Alert suppression (troubleshooting)

 

Unfortunately there is no way to troubleshoot if alert suppression works as expected, especially in the case when dynamic value to suppress against was used. By dynamic value I mean replacement that runtime must try to do in the case of using $Data/<xpath expression to retrieve value of data type property>$ inside of “SupressionValue” tag.

We recognized this problem and tried to address it with SP1 release of Operations Manager 2007.

Brief reminder of how suppression works. Runtime retrieves the values defined inside of “SuppressionValue” tags and calculates hash based on combination of such values and workflow ID. This hash later allows for recognition if alert history count is to be incremented (which means that alert is suppressed) or if brand new alert should be raised.

Again, in the case of $Data/<xpath expression to retrieve value of data type property>$ runtime will evaluate XPath expression against XML representation of data type serving as an input for alert generating module. If such operation yields a result, value is added for hash calculation. If XPath expression doesn’t yield any result, runtime will need to use complete string “ $Data/<xpath expression to retrieve value of data type property>$ ” as value for hash calculation. You can see that such string is treated as a constant and is not really affecting the calculation of the hash. This off course causes undefined behavior, especially in the case when XPath was supposed to yield unique value for better alert customization.

In order to help with troubleshooting, SP1 introduced an event (5402) written to “Operations Manager” event log. This event carries information which should help to recognize if property value replacement failed to yield result due to typo, non existence or some other reason. There is also alert raised to allow OpsMgr operator to recognize this problem without inspecting event log.

Sample event:

Event Type: Warning
Event Source: HealthService
Event Category: Health Service
Event ID: 5402
Date: 10/29/2007
Time: 9:26:27 AM
User: N/A
Computer: CUPIDDP13D

Description:
Parameter replacement during creation of the alert failed causing unexpected suppression used.

Alert: B5615F97-1D44-433F-D25C-2E8916D13498
Workflow: EventBased.Test.AlertFromEvent
Instance: sampleInstance
Instance ID: {BEC075CC-4008-5A4F-9D8D-6BC9C1012D36}
Management Group: sampleGroup

Failing replacement: $Data/UnreachableEventDisplayNumber$

How to troubleshoot:

1. Open Windows Power Shell

2. Get and store monitoring object

in case of sample events from above you run:

$mo = Get-MonitoringObject –Id “BEC075CC-4008-5A4F-9D8D-6BC9C1012D36”

3. Get a rule to recognize what management pack to change

in case of sample events from above you run:

$rule = Get-Rule -MonitoringObject $mo -Criteria "Name = 'EventBased.Test.AlertFromEvent'"
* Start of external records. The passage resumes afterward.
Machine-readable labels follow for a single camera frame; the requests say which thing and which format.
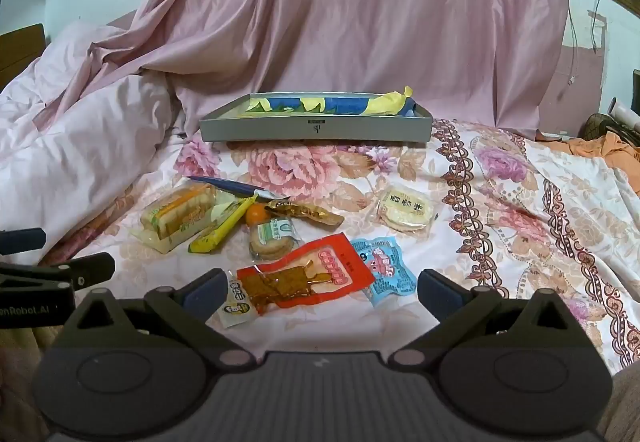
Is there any dark blue sachet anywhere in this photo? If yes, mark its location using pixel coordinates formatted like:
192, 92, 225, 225
186, 175, 291, 201

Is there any red snack packet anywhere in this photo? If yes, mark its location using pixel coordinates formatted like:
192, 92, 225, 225
236, 232, 376, 318

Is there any small white snack packet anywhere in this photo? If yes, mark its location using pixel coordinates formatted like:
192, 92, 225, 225
217, 269, 259, 329

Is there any pink sheet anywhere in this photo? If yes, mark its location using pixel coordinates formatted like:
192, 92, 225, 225
32, 0, 572, 143

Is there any sandwich biscuit packet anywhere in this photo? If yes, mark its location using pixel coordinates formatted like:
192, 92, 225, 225
131, 183, 221, 254

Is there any dark mesh bag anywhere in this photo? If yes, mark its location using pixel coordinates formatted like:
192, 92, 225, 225
582, 112, 622, 141

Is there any yellow snack packet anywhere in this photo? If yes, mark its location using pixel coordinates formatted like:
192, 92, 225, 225
187, 195, 259, 254

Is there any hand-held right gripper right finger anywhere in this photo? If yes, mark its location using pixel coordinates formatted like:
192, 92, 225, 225
387, 269, 583, 370

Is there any gold candy wrapper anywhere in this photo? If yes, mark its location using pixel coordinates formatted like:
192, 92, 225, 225
265, 199, 346, 228

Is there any pale pink quilt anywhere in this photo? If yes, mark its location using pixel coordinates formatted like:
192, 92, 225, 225
0, 20, 191, 268

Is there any pink board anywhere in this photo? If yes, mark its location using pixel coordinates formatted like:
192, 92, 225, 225
537, 42, 607, 139

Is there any orange cloth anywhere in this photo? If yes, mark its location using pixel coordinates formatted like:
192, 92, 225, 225
565, 132, 640, 198

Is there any orange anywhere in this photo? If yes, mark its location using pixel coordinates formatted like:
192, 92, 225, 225
245, 203, 271, 227

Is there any rolled white paper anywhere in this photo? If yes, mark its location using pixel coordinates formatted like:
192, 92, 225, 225
607, 97, 640, 129

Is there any grey cardboard box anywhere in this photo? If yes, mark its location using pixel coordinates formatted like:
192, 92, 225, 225
199, 92, 433, 143

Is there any blue and yellow packet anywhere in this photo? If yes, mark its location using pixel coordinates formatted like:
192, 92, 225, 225
245, 86, 417, 118

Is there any rice cracker packet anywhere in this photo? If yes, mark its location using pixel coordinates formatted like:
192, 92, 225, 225
370, 185, 441, 239

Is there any wooden headboard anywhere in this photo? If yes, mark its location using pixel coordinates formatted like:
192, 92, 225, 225
0, 24, 47, 91

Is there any round biscuit packet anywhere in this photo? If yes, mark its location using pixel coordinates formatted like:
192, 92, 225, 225
248, 217, 304, 263

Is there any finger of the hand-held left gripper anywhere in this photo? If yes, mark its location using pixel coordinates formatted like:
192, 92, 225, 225
0, 228, 47, 256
0, 251, 116, 293

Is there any light blue snack packet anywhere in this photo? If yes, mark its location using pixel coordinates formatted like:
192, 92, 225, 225
350, 236, 418, 308

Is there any floral bedsheet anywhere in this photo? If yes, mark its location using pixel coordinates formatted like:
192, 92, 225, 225
40, 117, 640, 373

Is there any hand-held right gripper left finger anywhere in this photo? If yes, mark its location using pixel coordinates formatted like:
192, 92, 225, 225
62, 269, 258, 370

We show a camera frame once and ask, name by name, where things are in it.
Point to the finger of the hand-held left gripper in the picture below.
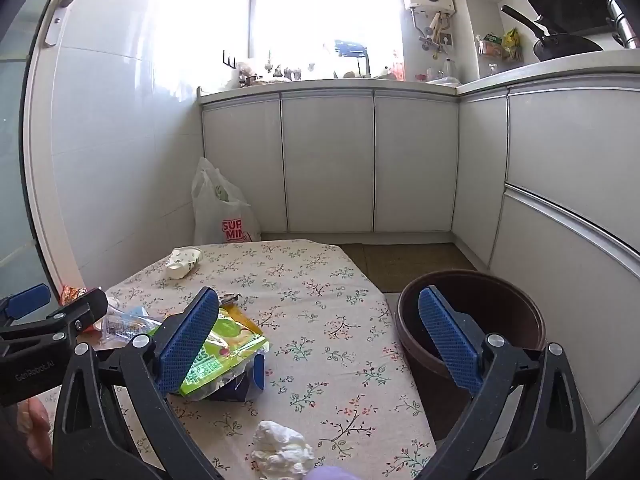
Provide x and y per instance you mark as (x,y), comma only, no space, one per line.
(80,310)
(30,300)

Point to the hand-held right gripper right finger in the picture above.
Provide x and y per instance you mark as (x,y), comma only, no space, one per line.
(445,340)

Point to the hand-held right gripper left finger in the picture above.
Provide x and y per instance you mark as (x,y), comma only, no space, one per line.
(185,345)

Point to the orange red wrapper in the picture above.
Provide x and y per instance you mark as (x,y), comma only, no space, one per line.
(72,294)

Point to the green snack packet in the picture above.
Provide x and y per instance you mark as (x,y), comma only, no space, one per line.
(225,350)

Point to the light blue milk carton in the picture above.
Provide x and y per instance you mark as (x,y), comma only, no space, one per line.
(125,325)

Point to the brown round bin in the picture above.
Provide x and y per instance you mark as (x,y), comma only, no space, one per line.
(480,295)

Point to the yellow packet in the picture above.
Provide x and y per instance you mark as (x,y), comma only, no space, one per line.
(245,321)

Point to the dark blue packet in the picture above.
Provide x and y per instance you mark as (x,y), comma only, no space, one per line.
(257,372)

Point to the white paper cup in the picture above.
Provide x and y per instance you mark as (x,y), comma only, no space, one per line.
(182,262)

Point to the white tissue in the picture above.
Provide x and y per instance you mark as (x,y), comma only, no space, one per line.
(280,447)

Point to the person's left hand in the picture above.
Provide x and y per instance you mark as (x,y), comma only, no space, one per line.
(37,430)

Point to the floral tablecloth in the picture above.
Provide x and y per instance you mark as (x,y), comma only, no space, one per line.
(325,320)

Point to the white plastic shopping bag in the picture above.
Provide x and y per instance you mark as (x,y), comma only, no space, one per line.
(220,220)

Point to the glass sliding door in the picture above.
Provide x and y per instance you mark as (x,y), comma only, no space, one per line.
(15,160)

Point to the lilac cloth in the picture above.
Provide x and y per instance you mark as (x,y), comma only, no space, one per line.
(330,474)

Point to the white kitchen cabinet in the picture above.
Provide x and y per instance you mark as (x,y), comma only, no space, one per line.
(565,150)
(325,160)

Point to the clear bottle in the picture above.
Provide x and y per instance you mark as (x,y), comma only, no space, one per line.
(448,69)

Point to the row of small ornaments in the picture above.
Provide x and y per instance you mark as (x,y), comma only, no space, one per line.
(250,77)

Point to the black hook rack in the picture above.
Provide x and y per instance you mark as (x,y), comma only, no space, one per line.
(229,62)

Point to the green snack bag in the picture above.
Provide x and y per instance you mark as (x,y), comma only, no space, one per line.
(492,42)

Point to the white kitchen countertop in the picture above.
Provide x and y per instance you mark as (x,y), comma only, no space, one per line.
(575,67)

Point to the yellow snack bag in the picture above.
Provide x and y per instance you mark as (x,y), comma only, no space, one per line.
(511,40)

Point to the black frying pan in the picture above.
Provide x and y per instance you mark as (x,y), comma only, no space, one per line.
(565,45)

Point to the bright window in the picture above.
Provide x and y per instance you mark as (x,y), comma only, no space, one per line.
(300,10)

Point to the metal pipe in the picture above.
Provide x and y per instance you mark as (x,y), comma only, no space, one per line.
(622,22)

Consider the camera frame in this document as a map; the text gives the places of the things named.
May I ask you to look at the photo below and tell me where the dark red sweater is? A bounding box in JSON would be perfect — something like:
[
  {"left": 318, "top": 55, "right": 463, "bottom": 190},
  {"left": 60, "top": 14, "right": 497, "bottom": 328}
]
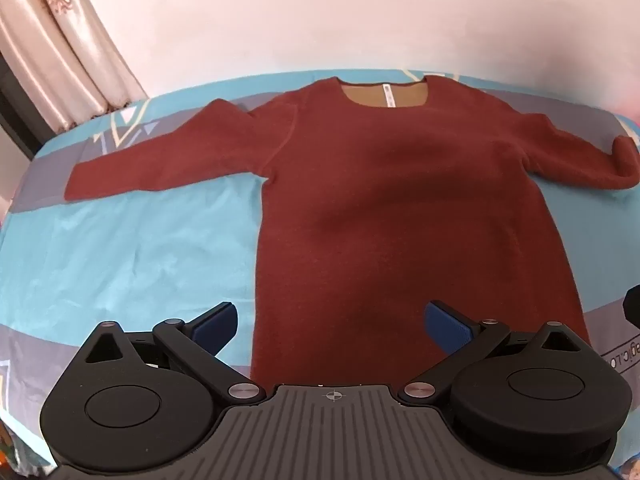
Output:
[{"left": 64, "top": 75, "right": 640, "bottom": 386}]

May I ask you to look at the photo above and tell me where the beige satin curtain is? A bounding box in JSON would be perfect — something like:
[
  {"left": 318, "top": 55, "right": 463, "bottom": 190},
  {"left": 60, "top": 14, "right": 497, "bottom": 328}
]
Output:
[{"left": 0, "top": 0, "right": 150, "bottom": 135}]

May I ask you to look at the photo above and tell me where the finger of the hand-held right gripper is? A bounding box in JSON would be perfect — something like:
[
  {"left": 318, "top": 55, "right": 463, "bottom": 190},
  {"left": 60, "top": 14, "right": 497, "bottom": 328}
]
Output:
[{"left": 622, "top": 284, "right": 640, "bottom": 332}]

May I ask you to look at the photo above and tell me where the blue grey patterned bed sheet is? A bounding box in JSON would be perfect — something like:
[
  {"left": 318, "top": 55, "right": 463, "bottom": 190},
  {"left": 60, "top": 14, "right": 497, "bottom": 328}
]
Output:
[{"left": 0, "top": 67, "right": 640, "bottom": 480}]

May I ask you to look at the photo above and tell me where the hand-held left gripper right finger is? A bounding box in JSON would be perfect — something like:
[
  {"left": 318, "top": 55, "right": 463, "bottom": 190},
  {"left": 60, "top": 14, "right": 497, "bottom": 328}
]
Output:
[{"left": 400, "top": 301, "right": 594, "bottom": 406}]

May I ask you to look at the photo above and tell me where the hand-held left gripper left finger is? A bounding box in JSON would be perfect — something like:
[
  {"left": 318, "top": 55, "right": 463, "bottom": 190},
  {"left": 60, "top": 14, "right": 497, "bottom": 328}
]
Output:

4. Retrieve management pack

in case of sample events from above you run:

$rule.GetManagementPack()

Resolution:

If management pack is sealed, please disable alert generating rule identified by the value of “Workflow” from event description. Then contact Management pack developer and request fix for alert suppression.

In the case it is your custom management pack, please correct XPath expression desired for alert suppression, where this supression is identified by “Failing replacement” inside of rule identified by “Workflow” from event description, increase version number and re-import corrected management pack.

In the case rule was created using authoring part of UI, please edit rule properties and correct XPath expression in suppression tab. Incorrect XPath is again identified by “Failing replacement” from event description.